ABOUT THIS EXERCISE: Every line below should be set down exactly as it appears.

▽

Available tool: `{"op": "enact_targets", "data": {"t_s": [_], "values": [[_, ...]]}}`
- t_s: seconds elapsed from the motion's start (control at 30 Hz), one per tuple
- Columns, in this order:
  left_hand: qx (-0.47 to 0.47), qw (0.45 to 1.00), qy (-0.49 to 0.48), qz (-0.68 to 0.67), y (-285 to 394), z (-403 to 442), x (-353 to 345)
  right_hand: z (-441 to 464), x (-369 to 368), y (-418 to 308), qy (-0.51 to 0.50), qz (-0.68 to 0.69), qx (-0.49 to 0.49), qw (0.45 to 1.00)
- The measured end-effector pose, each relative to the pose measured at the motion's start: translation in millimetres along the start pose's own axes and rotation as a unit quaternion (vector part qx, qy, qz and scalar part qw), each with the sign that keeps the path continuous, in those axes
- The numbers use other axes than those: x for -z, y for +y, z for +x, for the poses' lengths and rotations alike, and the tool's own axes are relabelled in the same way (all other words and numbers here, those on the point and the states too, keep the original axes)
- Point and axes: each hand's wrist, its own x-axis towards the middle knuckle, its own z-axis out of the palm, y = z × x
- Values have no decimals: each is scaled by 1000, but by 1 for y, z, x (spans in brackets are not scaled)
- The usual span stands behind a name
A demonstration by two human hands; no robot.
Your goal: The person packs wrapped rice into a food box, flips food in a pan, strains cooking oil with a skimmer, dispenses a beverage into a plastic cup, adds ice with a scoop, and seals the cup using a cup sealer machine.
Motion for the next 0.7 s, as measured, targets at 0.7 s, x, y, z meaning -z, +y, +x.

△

OUTPUT FOR THIS TASK:
Available tool: `{"op": "enact_targets", "data": {"t_s": [_], "values": [[_, ...]]}}`
- t_s: seconds elapsed from the motion's start (control at 30 Hz), one per tuple
- Columns, in this order:
  left_hand: qx (-0.47 to 0.47), qw (0.45 to 1.00), qy (-0.49 to 0.48), qz (-0.68 to 0.67), y (-285 to 394), z (-403 to 442), x (-353 to 345)
  right_hand: z (-441 to 464), x (-369 to 368), y (-418 to 308), qy (-0.51 to 0.50), qz (-0.68 to 0.69), qx (-0.49 to 0.49), qw (0.45 to 1.00)
- The measured end-effector pose, each relative to the pose measured at the motion's start: translation in millimetres along the start pose's own axes and rotation as a unit quaternion (vector part qx, qy, qz and scalar part qw), each with the sign that keeps the path continuous, in those axes
- The numbers use other axes than those: x for -z, y for +y, z for +x, for the poses' lengths and rotations alike, and the tool's own axes are relabelled in the same way (all other words and numbers here, those on the point and the states too, keep the original axes)
- Point and axes: each hand's wrist, its own x-axis towards the middle knuckle, its own z-axis out of the palm, y = z × x
- Values have no decimals: each is scaled by 1000, but by 1 for y, z, x (spans in brackets are not scaled)
- The usual span stands behind a name
A demonstration by two human hands; no robot.
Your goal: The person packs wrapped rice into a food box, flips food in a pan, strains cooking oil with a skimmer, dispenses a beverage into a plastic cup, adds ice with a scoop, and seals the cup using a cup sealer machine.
Motion for the next 0.7 s, as measured, targets at 0.7 s, x, y, z meaning -z, +y, +x.

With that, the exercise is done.